Anfangs habe ich mich sehr schwer getan einen Einstieg zu finden. Sehr lang und breit doziert Diamond da über die Unterschiede der Primatenarten, den Mensch eingeschlossen, und wie eine mögliche Menschwerdung stattgefunden haben könnte. Nach dem zähen Beginn steigert sich aber die Rasanz und auch Brisanz der einzelnen Kapitel. Das Buch wird Seite um Seite intensiver und macht sehr nachdenklich.

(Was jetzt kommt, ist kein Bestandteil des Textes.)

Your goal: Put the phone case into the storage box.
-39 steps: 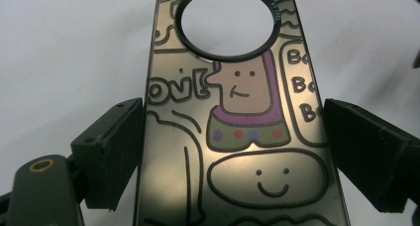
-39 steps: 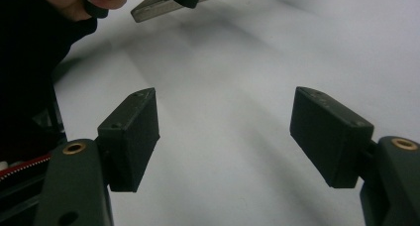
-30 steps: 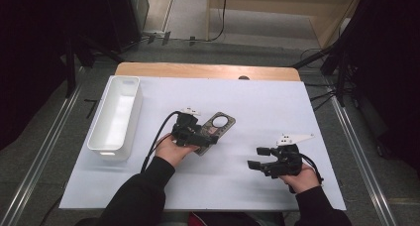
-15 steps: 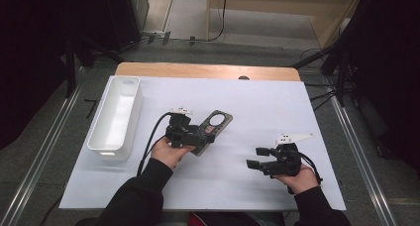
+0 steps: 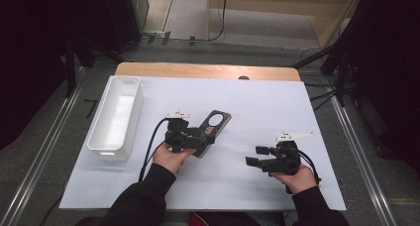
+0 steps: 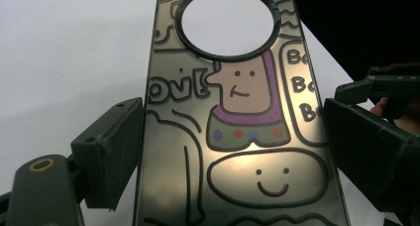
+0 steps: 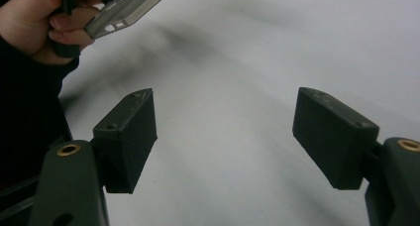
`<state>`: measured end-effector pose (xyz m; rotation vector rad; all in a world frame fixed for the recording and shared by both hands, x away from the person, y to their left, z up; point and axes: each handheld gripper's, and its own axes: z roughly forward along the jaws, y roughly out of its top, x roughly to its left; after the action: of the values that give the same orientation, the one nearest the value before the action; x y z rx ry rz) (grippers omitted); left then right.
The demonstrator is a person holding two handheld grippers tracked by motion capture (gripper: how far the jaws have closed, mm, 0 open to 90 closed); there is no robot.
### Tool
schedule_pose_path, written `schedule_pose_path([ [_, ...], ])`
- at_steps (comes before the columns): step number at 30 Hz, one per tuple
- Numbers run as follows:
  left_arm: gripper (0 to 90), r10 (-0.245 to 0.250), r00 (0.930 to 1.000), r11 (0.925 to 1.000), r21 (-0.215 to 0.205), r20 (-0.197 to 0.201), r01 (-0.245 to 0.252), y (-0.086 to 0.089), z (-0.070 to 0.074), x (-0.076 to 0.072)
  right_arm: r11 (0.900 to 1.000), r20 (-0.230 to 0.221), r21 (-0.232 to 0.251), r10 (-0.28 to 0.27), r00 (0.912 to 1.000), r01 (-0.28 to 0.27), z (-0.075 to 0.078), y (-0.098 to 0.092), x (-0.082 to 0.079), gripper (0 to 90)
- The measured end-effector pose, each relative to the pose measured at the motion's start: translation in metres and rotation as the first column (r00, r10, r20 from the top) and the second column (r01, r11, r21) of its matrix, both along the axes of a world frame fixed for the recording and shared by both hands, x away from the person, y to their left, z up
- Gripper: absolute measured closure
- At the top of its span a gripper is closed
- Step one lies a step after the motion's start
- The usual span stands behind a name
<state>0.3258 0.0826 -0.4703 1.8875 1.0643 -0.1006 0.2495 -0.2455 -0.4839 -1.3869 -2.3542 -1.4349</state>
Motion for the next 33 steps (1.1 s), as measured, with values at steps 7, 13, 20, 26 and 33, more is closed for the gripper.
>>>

Der Autor macht beispielsweise mehr als glaubhaft deutlich, dass es ein goldenes Zeitalter, in dem der Mensch im Einklang mit der Natur gestanden hat, wohl nie gegeben hat. Er zeigt auf, dass mit der Ausbreitung der Menschen über den Globus in den bisher unbesiedelten Teilen der Welt stets ein Massensterben von Tierarten (z. B. Großsäugern im heutigen Amerika) und Pflanzen (durch den Beginn systematischer Landwirtschaft) einherging und natürlich immer noch einhergeht. An verschiedenen Beispielen wie Polynesien und der Ausrottung der Moas (großen, flugunfähigen Vögeln) durch die polynesische Bevölkerung selbst - nicht etwa durch spätere, weiße Kolonisten - stellt er dar, dass eben auch angeblich naturverbundene Völker, wie verschiedene Stämme nordamerikanischer Indianer sich durchaus ihrer Existenzgrundlage selbst beraubten, in dem exzessiv Wälder gerodet oder Großtiere (wie das amerikanische Riesenfaultier oder auch Riesenkamele) ausgerottet wurden, und das tausende von Jahren vor der Inbesitznahme durch Europäer.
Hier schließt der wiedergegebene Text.